> **Exercise description**: What is the number of lines below that contain the word "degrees"? Respond with that number alone.

> **Given records**:
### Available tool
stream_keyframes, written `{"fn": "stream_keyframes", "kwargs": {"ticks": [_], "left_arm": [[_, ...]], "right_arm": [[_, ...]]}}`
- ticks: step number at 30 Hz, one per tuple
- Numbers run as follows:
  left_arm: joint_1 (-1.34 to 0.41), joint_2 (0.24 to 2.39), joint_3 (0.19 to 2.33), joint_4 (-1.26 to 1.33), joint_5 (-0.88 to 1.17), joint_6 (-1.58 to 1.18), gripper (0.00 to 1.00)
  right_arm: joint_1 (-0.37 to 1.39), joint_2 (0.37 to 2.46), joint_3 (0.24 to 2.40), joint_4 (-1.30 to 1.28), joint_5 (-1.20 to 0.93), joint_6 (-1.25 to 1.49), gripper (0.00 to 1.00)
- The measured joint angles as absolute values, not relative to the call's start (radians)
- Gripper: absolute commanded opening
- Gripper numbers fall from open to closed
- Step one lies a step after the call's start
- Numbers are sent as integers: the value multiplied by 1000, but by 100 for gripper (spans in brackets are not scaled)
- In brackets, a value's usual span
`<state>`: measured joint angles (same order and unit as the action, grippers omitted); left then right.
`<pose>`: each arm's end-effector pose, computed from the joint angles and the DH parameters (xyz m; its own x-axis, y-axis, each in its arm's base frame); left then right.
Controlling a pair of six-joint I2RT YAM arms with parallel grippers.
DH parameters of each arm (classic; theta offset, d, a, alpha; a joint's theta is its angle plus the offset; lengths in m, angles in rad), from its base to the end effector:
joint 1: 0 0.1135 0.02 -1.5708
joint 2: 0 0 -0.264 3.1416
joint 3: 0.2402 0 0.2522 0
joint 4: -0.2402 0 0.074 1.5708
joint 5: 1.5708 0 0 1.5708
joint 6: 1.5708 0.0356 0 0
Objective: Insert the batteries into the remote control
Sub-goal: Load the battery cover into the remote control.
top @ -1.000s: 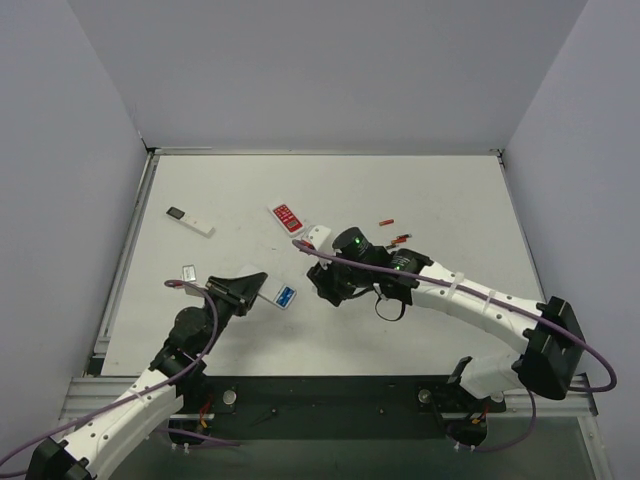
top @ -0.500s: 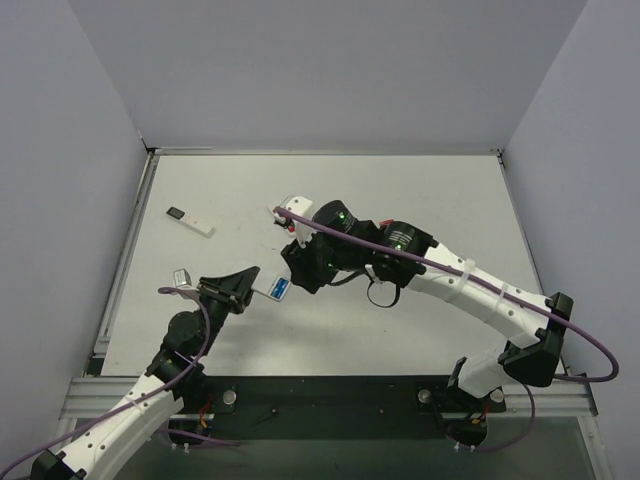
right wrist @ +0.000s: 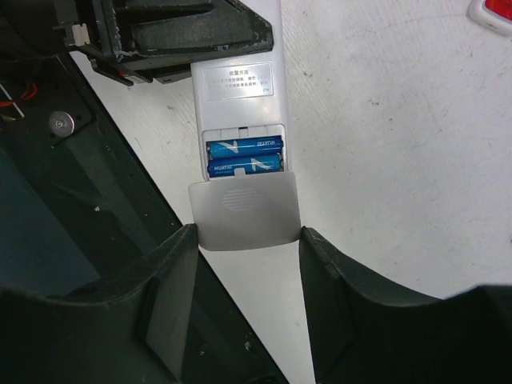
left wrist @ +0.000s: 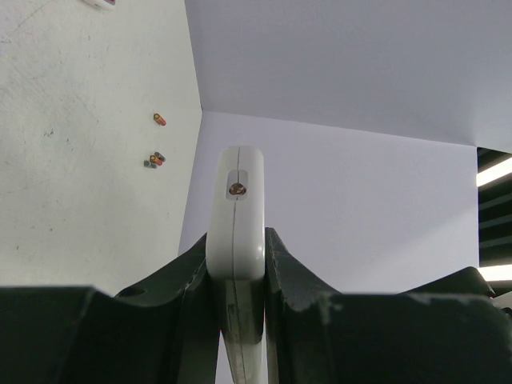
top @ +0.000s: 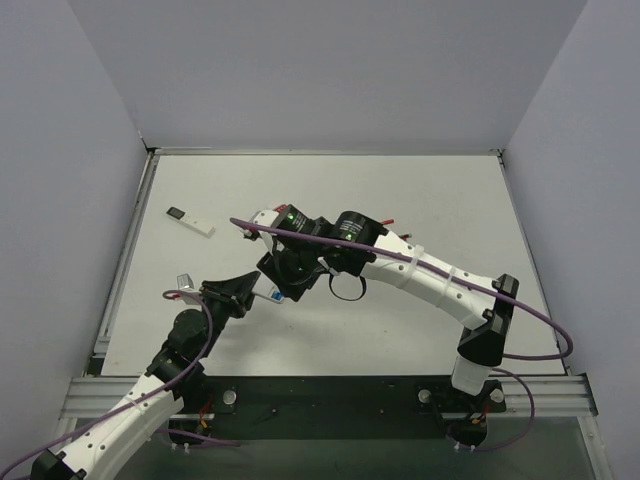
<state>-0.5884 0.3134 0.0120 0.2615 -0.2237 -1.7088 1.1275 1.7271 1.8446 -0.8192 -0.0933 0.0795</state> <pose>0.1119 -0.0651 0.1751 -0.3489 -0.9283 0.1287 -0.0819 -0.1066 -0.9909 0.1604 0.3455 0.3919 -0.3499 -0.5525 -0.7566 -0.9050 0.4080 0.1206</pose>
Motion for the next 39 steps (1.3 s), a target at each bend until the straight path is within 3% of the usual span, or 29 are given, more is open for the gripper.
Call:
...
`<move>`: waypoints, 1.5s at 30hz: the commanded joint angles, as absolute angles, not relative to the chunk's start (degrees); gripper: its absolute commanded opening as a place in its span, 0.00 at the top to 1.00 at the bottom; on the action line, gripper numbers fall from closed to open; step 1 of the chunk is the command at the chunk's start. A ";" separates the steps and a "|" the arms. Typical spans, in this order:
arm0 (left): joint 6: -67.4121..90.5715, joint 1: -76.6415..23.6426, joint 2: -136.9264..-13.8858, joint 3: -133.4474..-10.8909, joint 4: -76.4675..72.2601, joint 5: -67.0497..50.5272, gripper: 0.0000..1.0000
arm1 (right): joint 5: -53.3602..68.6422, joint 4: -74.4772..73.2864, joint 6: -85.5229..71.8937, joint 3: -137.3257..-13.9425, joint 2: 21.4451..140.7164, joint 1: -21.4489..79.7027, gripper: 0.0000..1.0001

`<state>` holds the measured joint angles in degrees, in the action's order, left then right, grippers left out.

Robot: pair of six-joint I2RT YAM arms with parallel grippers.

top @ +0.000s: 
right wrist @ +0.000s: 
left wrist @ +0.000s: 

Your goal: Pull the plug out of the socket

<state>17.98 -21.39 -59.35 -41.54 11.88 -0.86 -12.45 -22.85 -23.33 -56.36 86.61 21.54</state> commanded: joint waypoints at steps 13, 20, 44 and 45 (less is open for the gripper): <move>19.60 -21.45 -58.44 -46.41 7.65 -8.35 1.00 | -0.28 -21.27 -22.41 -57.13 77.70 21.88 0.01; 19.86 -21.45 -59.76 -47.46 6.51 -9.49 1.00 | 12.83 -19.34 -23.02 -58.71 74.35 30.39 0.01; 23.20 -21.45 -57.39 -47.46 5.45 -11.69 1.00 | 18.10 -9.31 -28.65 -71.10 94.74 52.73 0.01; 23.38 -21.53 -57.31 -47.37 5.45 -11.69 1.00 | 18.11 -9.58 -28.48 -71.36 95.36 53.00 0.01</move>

> **Response to the exercise**: 2